According to her, some of the clauses which do not show specifics would undermine the whole essence of the bill, adding that 'if you are going to leave issues to the discretion of an individual, the individual would determine what should be identified as what.'

Citing Article 89 of the drafted bill which talks about the private sector, Ms Gyabaah said 'if clause 91 can be clear and specific on which private sectors are identified, which private sectors are included so that everything is clear, because per international standards, is supposed to be specific.'

She insisted that exemptions were supposed to be narrow and specific so that three people at least could read and have the same understanding, and indicated that clause 17 was only when you apply the HARMS TEST.
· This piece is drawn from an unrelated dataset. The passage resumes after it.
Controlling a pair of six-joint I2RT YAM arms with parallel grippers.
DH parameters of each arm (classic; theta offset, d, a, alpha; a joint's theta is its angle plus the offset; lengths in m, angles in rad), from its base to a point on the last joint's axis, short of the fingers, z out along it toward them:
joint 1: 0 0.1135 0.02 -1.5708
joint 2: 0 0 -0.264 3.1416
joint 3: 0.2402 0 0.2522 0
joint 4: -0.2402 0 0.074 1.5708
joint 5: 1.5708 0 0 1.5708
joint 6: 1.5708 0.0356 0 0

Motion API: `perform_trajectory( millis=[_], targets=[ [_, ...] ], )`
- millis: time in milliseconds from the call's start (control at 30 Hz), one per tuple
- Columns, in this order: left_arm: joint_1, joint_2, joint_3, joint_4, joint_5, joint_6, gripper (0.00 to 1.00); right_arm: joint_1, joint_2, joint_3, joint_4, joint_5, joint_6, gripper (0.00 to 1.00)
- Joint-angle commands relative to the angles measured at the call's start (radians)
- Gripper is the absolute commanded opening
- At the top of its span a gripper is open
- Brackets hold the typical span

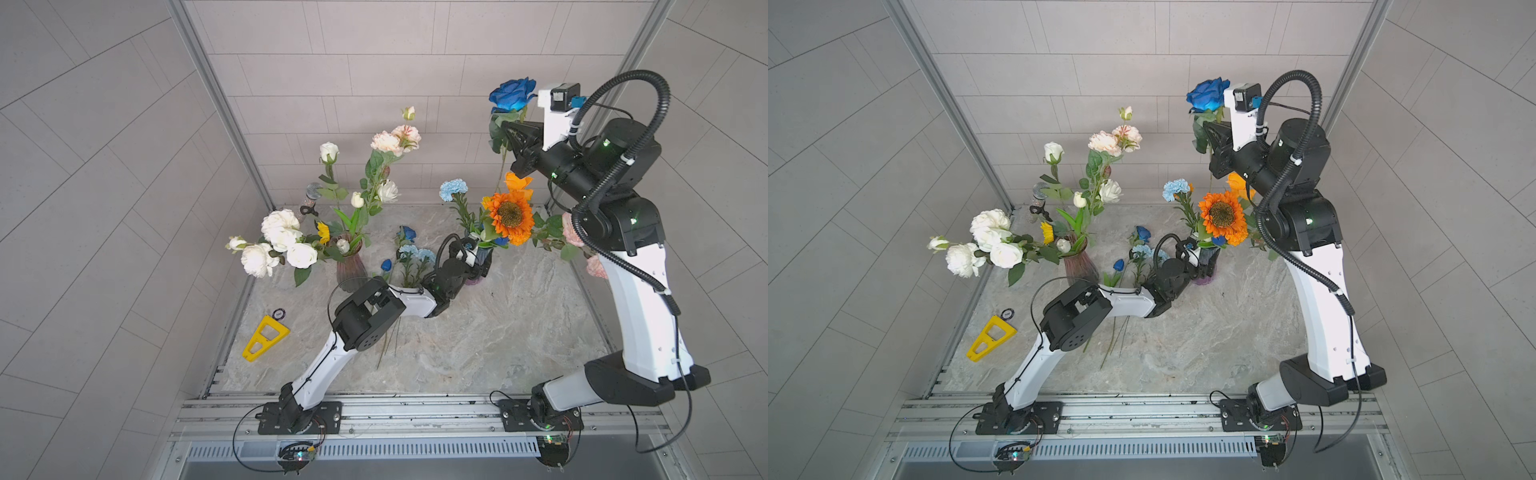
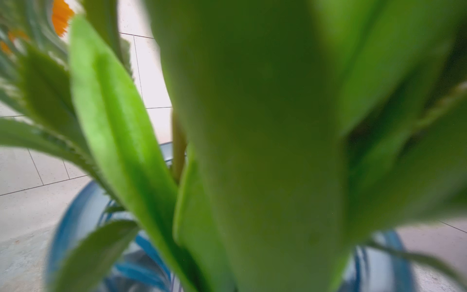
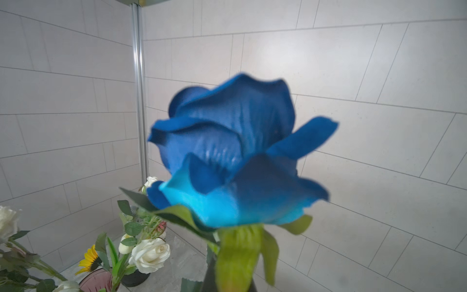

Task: Pick out blue flowers from the vase
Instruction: Pick up the flower from the vase.

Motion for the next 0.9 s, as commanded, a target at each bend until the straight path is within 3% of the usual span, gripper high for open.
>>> perform_trajectory(
  millis=[0,200,533,867],
  targets=[
    [-0.007,-0.027,-0.006,0.022,-0.003,-0.008,0.93,0.015,-0.059,-0.011,0.136,0.011,-0.005,0.04],
    [-0.006,-0.023,-0.004,0.028,-0.016,-0.004,1.0,0.038,-0.125,-0.071,0.196,0.021,-0.029,0.02],
    [-0.006,-0.048,-0.021,0.033,-0.024,0.014,1.0,0.069,-0.161,-0.06,0.223,0.018,-0.048,0.01],
    [-0.007,-0.153,-0.164,0.108,-0.052,0.047,1.0,0.089,-0.164,0.013,0.161,0.001,-0.013,0.0]
  ],
)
'The HARMS TEST is more like asking, is it going to cause harm to the beneficiary or the keeper of the information, so it is also left with an individual to apply the HARM TEST', she said, and stressed that 'the HARMS TEST is not enough to say that it addresses all the issues under the exemption.'

Ms Gyabaah on behalf of the RTI Action Campaign team and stakeholders in various sectors pushing for the passage of the bill, thanked Parliament for considering some proposals by the team, and appealed for consideration of other proposals before the bill was passed, 'so that we do not have a bill which every clause needs to go back for interpretation, and not have a bill that does not give power to the citizens as we are demanding.'

Mr Nicholas Azebire, a Broadcast Journalist at Tanga Radio, a local station in the Bolgatanga Municipality in an interview with the Ghana News Agency (GNA), described the workshop as informative and educative.
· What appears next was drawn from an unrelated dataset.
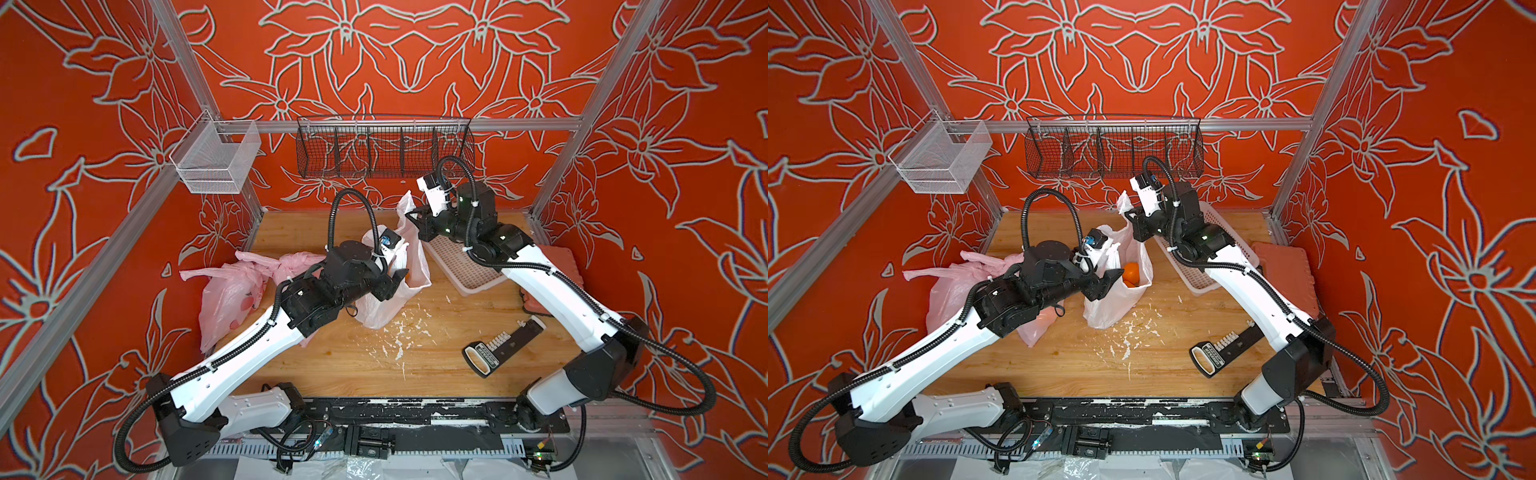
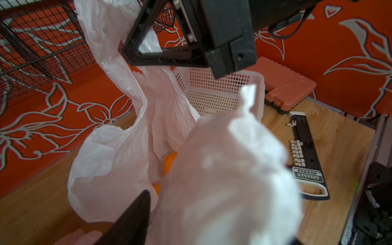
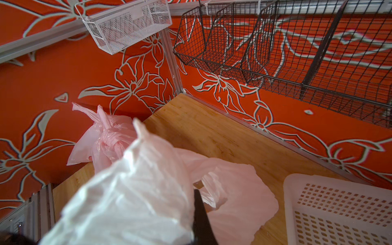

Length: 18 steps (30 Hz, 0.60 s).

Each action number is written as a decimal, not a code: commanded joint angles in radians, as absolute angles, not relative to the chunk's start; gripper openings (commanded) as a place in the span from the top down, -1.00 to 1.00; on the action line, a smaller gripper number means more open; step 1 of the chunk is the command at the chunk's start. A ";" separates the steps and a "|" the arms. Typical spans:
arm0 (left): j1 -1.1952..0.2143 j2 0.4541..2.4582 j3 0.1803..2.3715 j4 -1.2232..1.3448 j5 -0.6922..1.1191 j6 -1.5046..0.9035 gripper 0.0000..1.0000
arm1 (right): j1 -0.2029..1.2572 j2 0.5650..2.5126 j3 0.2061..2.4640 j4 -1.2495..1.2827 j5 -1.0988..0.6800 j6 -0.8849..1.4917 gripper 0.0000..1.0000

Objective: Place the oranges into plastic bags & tie knots
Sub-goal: Adjust the plastic bag at the center of the board.

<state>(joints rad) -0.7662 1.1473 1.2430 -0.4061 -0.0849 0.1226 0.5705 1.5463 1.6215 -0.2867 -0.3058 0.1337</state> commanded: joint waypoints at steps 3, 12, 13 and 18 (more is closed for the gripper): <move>-0.773 1.090 1.291 -0.411 -0.053 0.114 1.00 | 0.569 1.431 1.623 -0.325 -0.205 0.168 1.00; -0.602 1.089 1.403 -0.455 0.180 0.048 1.00 | 0.581 1.219 1.635 -0.563 -0.178 0.185 1.00; -0.558 1.102 1.410 -0.445 0.250 0.036 1.00 | 0.584 1.202 1.639 -0.594 -0.187 0.192 1.00; -0.398 1.180 1.462 -0.403 0.496 0.049 1.00 | 0.596 1.151 1.637 -0.662 -0.274 0.232 1.00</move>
He said practising as a journalist in the Upper East Region had not been easy because accessing information from the appropriate quarters to feed the public was 'tedious,' and added that the passage of the bill would boost the work of journalists and further whip up interests among citizens to participate in issues of national concern.

Mr Ebo Bruce-Quansah, a Journalist with the Daily Guide Newspaper, said the programme was educative and had re-awoken his spirit to advocate the passage of the bill into law.